◆ **Available data**:
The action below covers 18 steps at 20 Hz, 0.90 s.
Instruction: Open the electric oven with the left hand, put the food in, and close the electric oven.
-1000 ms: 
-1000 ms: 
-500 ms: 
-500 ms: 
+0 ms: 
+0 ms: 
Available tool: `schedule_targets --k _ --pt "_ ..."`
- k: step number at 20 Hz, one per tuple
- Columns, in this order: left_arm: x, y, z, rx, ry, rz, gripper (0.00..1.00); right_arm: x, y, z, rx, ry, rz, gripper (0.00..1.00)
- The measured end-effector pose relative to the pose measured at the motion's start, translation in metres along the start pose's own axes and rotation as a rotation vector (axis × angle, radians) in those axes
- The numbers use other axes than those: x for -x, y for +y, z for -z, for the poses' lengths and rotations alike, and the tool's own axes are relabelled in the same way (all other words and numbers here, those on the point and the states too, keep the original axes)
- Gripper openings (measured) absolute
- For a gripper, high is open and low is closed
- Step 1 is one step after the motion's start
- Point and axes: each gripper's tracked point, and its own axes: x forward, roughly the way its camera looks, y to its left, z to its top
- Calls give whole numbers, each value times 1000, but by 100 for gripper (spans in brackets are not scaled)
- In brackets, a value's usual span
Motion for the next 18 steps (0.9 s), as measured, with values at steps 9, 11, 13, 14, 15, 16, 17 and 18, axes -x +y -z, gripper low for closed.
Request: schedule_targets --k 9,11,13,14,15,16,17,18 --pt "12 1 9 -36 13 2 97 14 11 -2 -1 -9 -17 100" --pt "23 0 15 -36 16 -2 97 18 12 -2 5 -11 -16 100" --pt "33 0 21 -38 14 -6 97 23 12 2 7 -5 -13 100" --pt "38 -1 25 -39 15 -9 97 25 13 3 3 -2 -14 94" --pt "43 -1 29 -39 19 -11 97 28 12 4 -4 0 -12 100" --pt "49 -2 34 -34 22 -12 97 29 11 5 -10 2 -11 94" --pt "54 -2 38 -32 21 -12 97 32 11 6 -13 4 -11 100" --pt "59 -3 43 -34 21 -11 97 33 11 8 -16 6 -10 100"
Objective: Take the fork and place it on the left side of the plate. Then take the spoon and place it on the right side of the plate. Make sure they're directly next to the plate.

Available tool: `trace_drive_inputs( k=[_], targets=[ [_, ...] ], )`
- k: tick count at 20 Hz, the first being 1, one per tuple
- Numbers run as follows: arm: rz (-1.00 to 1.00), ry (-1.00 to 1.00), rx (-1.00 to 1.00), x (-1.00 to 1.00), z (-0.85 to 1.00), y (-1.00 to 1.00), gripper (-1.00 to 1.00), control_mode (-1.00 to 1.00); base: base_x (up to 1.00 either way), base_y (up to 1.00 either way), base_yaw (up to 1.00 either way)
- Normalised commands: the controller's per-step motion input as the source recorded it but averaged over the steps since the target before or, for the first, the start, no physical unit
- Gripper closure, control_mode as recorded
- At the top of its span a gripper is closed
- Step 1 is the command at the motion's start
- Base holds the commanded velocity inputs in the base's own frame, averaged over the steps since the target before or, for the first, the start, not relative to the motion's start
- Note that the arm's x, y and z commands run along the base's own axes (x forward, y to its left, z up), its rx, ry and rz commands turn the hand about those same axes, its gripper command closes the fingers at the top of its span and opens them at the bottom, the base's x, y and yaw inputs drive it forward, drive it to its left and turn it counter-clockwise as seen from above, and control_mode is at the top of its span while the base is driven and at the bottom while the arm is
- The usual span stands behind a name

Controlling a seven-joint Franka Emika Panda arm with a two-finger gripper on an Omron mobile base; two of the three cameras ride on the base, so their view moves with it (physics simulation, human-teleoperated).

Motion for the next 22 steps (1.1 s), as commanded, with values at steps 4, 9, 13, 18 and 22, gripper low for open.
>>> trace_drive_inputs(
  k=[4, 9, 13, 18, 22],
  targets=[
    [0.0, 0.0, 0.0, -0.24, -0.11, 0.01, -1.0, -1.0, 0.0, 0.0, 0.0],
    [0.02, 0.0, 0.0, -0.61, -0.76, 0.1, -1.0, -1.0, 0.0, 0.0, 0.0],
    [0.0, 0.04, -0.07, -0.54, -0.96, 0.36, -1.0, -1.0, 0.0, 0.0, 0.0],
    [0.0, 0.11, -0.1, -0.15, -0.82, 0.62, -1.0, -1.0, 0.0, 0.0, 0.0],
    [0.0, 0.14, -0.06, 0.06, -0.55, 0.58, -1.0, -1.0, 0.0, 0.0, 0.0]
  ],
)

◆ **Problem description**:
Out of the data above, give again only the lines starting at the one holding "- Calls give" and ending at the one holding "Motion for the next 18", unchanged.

◆ **Response for this exercise**:
- Calls give whole numbers, each value times 1000, but by 100 for gripper (spans in brackets are not scaled)
- In brackets, a value's usual span
Motion for the next 18 steps (0.9 s), as measured, with values at steps 9, 11, 13, 14, 15, 16, 17 and 18, axes -x +y -z, gripper low for closed.

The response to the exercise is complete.